SEOUL, May 1 (Korea Bizwire) — The South Korean government has asked activists to refrain from sending anti-North Korea leaflets into the demilitarized zone from May 1 onwards in accordance with the North-South summit agreement.
On Monday, the Ministry of Unification stated that it had asked civic groups to stop releasing the leaflets that afternoon. The request comes after the “Panmunjom Declaration” that was signed by both parties on Friday.
The declaration states that “the two sides agreed to transform the demilitarized zone into a peace zone in a genuine sense by ceasing as of May 1 this year all hostile acts and eliminating their means, including broadcasting through loudspeakers and distribution of leaflets, in the areas along the Military Demarcation Line.”
In accordance with the declaration, the South Korean military will also start removing propaganda loudspeakers along the border with North Korea on May 1.
The release of the leaflets, however, has traditionally been seen as the work of civilian activists, and forcing a ban may be difficult as it would infringe on their freedom of expression.

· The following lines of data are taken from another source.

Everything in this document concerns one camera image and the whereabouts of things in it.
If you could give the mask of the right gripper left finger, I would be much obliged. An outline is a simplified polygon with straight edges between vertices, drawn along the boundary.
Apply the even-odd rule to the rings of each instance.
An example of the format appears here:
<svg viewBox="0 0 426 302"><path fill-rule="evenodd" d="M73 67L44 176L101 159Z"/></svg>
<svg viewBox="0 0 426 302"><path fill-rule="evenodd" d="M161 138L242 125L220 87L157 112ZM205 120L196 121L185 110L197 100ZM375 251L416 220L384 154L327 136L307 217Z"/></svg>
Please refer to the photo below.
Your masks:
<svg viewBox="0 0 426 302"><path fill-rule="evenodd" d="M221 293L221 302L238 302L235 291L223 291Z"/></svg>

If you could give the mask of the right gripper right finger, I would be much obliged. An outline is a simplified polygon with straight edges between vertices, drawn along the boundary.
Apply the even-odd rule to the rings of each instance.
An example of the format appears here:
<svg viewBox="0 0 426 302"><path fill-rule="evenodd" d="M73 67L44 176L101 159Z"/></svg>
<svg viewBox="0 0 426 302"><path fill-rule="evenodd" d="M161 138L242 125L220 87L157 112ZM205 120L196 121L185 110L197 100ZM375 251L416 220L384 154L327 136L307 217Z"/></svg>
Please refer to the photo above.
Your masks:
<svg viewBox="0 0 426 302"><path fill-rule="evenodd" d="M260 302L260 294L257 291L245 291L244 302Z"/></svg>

The government has, therefore, asked that human rights activists comply with the agreement to which the civic groups say they will not cooperate with.
Activists like Lee Min-bok say that the leaflets are part of humanitarian efforts “to open the eyes and ears of North Korean civilians.” One human rights group said that it will release 500 units of 2-liter bottles containing rice and thumb drives into the sea northward today.
To minimize their influence on South-North relations, the civilian groups will not be releasing leaflets publicly.